> _What to work on_:
Where the word "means" appears in a line below, copy the whole line.

Segment Open

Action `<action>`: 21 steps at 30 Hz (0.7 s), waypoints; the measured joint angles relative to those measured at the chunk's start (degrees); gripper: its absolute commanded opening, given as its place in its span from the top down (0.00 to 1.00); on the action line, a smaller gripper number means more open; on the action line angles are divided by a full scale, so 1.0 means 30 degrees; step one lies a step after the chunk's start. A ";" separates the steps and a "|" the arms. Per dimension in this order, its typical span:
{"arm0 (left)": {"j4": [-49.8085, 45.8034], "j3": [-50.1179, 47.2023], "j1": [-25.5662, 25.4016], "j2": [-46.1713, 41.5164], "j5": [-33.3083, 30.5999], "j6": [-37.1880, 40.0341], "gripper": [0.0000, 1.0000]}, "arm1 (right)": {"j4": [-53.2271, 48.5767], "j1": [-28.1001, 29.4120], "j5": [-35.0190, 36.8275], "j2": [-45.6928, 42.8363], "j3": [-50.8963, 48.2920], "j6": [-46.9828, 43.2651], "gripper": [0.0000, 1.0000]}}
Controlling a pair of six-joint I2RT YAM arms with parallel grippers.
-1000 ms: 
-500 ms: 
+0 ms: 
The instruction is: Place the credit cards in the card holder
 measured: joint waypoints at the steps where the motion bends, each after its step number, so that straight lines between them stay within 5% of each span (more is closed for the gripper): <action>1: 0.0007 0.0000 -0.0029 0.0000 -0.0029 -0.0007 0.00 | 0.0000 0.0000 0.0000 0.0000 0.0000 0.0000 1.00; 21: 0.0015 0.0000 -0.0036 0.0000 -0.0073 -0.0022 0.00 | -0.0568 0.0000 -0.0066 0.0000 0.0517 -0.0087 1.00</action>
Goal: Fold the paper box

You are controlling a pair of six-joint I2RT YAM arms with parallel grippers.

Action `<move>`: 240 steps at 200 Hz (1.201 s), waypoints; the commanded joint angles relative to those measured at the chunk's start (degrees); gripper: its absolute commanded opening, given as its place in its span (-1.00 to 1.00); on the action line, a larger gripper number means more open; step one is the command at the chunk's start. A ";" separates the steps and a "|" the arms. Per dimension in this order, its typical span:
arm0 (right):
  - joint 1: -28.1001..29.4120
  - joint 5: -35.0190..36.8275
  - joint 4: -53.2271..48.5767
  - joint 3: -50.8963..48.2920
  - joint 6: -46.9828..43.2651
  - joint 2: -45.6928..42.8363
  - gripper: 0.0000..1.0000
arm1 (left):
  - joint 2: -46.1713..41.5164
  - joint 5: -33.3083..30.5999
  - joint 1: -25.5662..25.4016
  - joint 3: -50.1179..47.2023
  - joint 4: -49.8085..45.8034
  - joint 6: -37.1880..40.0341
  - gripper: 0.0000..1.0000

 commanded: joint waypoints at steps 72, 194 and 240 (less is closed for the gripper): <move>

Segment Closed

> _Answer section_:
Action `<action>`: 21 steps at 30 Hz (0.7 s), waypoints; the measured joint angles relative to those measured at the chunk's start (degrees); gripper: its absolute commanded opening, given as its place in its span from the top down (0.00 to 1.00); on the action line, a smaller gripper number means more open; on the action line angles are divided by a full scale, so 1.0 means 30 degrees; step one lies a step after the chunk's start. A ";" separates the steps and a "|" the arms. Per dimension in this order, its typical span:
Action `<move>`: 240 steps at 200 Hz (1.201 s), waypoints; the commanded joint angles relative to those measured at the chunk's start (degrees); gripper: its absolute commanded opening, given as its place in its span (-1.00 to 1.00); on the action line, a larger gripper number means more open; step one is the command at the chunk's start. A ";" separates the steps and a "|" the arms. Per dimension in this order, its typical span:

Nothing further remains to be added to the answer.